Os agentes penitenciários e o diretor da cadeia são acusados de facilitar a fuga dos presos, em fevereiro de 2015, ao permitirem a entrada de duas mulheres na cadeia, após às 22h.
Elas teriam aproveitado a ocasião para seduzirem e doparem os servidores. Depois que eles desmaiaram, as mulheres pegaram as chaves das celas e libertaram os detentos, que saíram pela porta da frente da cadeia.
No recurso, Fabian Carlos Rodrigues da Silva e Luiz Mauro Romão da Silva solicitaram a desclassificação da tipificação penal de dolosa – quando há intenção – para culposa e o pedido foi acatado pelos desembargadores.
À época do caso, tanto os agentes quanto o diretor da cadeira foram presos por prevaricação e facilitação qualificada de fuga. Eles também passaram a responder a um processo administrativo disciplinar (PAD). Em dezembro de 2016, eles foram demitidos das funções.
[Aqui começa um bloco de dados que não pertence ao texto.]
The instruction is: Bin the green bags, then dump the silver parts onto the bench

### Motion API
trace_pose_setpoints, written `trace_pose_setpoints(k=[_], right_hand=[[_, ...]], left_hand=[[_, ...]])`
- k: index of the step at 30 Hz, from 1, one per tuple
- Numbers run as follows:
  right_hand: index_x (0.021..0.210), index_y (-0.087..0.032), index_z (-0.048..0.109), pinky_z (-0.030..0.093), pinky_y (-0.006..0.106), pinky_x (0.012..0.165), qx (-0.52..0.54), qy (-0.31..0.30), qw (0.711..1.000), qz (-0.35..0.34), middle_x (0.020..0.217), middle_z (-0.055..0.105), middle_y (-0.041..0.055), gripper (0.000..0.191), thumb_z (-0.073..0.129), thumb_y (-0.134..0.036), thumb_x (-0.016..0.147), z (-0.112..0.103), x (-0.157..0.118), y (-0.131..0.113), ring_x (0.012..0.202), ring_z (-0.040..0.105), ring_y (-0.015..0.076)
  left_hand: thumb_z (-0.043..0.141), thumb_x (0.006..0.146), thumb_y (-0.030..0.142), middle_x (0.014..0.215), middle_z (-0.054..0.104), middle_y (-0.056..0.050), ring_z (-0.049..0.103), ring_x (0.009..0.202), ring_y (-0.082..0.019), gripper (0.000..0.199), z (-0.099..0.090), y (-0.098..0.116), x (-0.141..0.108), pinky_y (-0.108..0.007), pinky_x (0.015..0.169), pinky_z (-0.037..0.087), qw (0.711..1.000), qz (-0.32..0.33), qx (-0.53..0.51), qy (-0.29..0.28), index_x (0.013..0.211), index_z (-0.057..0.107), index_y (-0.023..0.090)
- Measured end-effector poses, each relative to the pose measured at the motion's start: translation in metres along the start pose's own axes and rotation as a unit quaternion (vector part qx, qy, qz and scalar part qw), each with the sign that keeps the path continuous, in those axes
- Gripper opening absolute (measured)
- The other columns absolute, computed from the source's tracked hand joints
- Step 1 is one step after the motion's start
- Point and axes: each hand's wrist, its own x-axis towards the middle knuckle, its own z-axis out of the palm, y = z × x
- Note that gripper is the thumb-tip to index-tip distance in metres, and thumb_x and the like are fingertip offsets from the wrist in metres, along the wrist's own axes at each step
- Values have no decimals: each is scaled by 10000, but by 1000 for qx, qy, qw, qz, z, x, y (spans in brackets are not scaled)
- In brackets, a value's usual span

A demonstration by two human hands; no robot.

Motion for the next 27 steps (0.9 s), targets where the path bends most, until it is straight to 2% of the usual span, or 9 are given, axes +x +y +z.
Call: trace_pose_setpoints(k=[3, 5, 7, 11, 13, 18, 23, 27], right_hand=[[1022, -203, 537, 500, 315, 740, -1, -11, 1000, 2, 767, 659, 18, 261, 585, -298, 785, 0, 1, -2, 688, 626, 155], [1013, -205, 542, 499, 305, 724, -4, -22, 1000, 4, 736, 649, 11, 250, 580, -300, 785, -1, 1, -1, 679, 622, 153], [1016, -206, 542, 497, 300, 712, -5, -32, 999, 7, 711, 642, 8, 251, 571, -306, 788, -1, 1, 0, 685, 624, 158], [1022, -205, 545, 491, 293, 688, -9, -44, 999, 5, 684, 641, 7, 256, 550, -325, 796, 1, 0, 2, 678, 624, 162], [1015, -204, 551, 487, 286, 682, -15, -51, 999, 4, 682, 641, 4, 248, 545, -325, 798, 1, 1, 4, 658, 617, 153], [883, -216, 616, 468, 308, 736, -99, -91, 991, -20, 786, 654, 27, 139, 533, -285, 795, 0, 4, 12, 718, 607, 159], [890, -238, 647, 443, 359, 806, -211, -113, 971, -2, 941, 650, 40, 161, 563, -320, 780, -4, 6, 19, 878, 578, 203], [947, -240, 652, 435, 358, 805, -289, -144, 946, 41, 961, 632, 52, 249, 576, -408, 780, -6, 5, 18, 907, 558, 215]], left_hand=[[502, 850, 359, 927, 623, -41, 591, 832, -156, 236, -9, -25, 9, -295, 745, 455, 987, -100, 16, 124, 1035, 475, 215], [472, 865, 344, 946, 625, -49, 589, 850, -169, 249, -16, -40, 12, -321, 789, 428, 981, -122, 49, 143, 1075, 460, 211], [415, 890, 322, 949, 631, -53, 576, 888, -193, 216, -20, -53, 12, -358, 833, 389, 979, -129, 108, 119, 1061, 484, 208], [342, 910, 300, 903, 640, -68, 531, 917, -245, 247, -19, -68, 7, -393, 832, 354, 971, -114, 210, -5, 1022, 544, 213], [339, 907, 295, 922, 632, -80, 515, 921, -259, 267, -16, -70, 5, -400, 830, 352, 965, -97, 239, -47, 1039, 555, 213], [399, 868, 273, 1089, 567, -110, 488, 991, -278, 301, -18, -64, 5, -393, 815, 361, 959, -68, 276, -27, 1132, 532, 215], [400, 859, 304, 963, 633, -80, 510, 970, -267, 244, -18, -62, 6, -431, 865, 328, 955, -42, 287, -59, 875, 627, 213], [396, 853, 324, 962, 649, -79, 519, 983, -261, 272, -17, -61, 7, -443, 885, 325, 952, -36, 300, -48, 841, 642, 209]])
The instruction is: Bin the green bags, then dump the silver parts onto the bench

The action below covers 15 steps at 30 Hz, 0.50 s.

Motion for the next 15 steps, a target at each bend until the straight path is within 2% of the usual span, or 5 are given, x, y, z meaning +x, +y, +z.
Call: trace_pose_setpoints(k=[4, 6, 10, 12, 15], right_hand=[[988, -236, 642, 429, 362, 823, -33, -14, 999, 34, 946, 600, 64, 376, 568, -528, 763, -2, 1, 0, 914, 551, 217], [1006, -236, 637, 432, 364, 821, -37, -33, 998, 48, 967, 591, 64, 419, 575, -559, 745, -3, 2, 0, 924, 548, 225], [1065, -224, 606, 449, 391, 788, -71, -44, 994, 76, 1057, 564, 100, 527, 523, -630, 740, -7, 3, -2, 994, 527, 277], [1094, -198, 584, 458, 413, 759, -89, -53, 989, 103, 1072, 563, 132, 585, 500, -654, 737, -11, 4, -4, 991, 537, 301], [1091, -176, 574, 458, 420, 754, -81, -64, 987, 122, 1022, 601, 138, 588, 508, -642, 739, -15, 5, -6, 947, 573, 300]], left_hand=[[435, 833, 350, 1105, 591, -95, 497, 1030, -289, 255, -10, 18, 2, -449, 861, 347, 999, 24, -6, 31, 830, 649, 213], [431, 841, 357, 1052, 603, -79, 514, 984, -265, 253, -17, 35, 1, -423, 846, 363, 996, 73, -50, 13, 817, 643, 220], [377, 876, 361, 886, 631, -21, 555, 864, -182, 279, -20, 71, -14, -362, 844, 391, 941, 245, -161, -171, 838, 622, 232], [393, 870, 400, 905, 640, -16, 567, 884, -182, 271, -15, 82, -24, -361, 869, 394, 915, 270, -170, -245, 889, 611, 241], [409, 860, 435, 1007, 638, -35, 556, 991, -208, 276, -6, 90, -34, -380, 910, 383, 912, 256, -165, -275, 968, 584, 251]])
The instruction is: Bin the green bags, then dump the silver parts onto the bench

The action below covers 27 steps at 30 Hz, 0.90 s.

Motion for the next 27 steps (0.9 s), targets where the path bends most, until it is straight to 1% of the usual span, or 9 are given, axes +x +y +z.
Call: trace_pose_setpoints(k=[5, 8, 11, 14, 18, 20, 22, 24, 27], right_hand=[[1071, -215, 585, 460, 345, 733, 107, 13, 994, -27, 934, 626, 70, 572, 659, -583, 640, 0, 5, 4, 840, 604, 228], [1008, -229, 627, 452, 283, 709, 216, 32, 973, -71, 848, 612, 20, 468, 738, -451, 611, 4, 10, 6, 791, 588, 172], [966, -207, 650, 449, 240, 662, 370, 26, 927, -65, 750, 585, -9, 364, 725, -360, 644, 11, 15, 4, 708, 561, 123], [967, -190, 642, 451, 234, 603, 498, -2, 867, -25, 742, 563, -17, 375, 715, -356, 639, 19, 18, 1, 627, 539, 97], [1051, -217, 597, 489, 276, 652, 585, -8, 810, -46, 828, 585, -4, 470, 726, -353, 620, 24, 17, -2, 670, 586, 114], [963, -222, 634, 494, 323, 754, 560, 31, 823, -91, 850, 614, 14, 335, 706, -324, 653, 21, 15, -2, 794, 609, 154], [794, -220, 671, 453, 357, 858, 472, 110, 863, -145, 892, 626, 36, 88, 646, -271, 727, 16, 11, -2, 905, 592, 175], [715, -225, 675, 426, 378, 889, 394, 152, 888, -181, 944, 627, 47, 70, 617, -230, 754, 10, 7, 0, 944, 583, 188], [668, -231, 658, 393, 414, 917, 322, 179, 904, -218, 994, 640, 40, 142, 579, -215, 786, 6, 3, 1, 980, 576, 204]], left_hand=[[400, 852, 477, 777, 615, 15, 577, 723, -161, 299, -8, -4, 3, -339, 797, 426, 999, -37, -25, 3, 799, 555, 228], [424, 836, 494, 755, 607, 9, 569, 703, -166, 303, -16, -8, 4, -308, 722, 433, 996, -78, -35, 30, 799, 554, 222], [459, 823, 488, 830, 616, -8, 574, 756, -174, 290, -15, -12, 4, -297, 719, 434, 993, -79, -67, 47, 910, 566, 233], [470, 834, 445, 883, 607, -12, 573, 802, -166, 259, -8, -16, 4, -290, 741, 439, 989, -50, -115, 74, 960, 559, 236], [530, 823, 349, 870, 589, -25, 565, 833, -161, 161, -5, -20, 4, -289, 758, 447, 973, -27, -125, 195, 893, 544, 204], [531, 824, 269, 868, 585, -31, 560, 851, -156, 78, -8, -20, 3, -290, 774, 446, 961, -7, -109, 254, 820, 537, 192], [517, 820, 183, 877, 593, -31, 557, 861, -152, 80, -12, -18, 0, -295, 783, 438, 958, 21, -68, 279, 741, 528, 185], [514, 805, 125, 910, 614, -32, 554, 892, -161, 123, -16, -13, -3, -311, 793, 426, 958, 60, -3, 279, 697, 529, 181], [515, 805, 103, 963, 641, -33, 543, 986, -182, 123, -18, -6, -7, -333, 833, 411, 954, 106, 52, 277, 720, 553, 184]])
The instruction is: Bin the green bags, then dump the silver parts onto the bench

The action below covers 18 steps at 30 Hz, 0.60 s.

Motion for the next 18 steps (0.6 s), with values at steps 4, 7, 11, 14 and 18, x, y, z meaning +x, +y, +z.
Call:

Os desembargadores entenderam que não houve conduta dolosa. Assim, a pena estabelecida anteriormente também foi redefinida. De quatro anos de reclusão, eles terão que cumprir apenas um.
Fuga
Na noite do dia 5 de fevereiro de 2015, as duas mulheres entraram na cadeia pública, supostamente a pedido de dois agentes para uma ‘festinha’ entre eles. As duas jovens deram uísque e um remédio para dopar os servidores públicos e assim conseguirem soltar os presos. Segundo as investigações da polícia, uma das mulheres é irmã de um preso e a outra é namorada do detento.
As imagens capturadas pelo circuito interno de segurança da cadeia no dia da fuga, mostram o momento em que as duas mulheres, sendo uma delas namorada de um preso, chegaram à unidade e os agentes abrem o portão da frente, por volta das 22h35, no dia 5 de fevereiro.
Segundo a delegada, as duas teriam ficado por mais de uma hora no local com os agentes e, quando uma delas sai e vai para a área externa, o então diretor da cadeia vai para o pátio fumar, o que prova que ele estava na cadeia e não estava dormindo.

Ao serem presas, as duas mulheres afirmaram que seduziram e doparam os dois agentes penitenciários, aproveitando que eles desmaiaram para pegar as chaves das celas e libertar os detentos, que saíram pela porta da frente da cadeia, por volta de 2h.
O advogado dos agentes, Carlos Frederick, explicou que o caso foi julgado em 13 de março deste ano, entretanto, o processo criminal apenas transitou em julgado no último dia 10.